As investigações avançam sobre supostas relações do banqueiro com políticos e integrantes do Judiciário. A PF apura supostas vantagens econômicas pagas a parlamentares como o senador Ciro Nogueira (PP), Jaques Wagner (PT) e Flávio Bolsonaro (PL).
No caso de Ciro Nogueira, investiga-se a troca de uma emenda parlamentar por presentes e pagamento de despesas. A defesa do senador nega as suspeitas. Para Jaques Wagner, as suspeitas recaem sobre um apartamento de R$ 2,5 milhões em Salvador, supostamente ligado a vantagens por apoio a projetos do Master. Wagner também nega irregularidades.
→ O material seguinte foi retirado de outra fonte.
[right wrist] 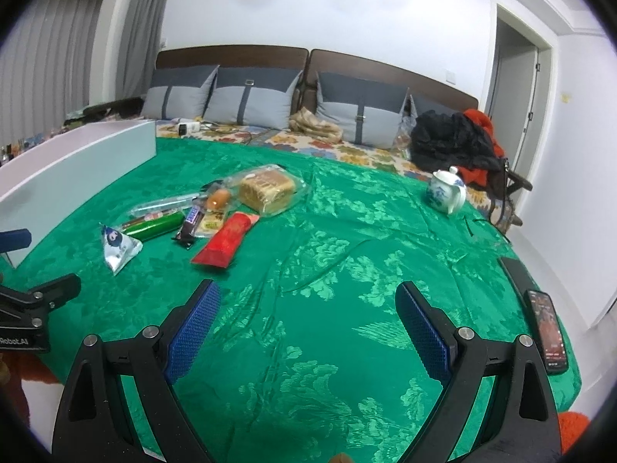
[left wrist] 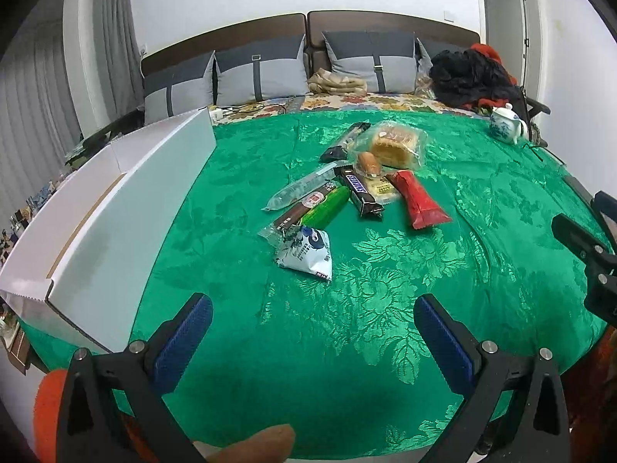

Já Flávio Bolsonaro teria pedido US$ 24 milhões a Vorcaro para financiar um filme. O senador afirma que a relação era exclusivamente comercial e cobrava parcelas de um patrocínio legal.
No âmbito do Judiciário, o caso gerou questionamentos sobre os ministros Dias Toffoli e Alexandre de Moraes. Toffoli pediu a redistribuição do processo no STF em fevereiro, após questionamentos sobre a venda de participação em uma empresa familiar a um fundo ligado ao cunhado de Vorcaro. O ministro negou qualquer recebimento de valores. O ministro André Mendonça assumiu a relatoria.
Sobre Alexandre de Moraes, o STF emitiu nota negando que o ministro tenha tratado do Banco Master com o Banco Central e afirmou que análises técnicas desmentiram supostas mensagens trocadas com o banqueiro
O acionamento do "Alerta Prata" pela Interpol não é apenas um procedimento burocrático; é um teste de estresse para a cooperação internacional contra a engenharia financeira offshore. O rombo de R$ 52 bilhões no FGC expõe a vulnerabilidade do sistema ante a concentração de poder e a opacidade patrimonial.
A pergunta estratégica que resta é se o Estado brasileiro possui ferramentas jurídicas e diplomáticas suficientes para desmontar estruturas de ocultação de ativos em jurisdições protegidas. Enquanto o mapa completo dos bens de Vorcaro permanecer em branco, a recuperação dos recursos e a prestação de contas à sociedade continuarão sendo uma promessa distante, transformando a impunidade patrimonial em um precedente perigoso para o mercado financeiro.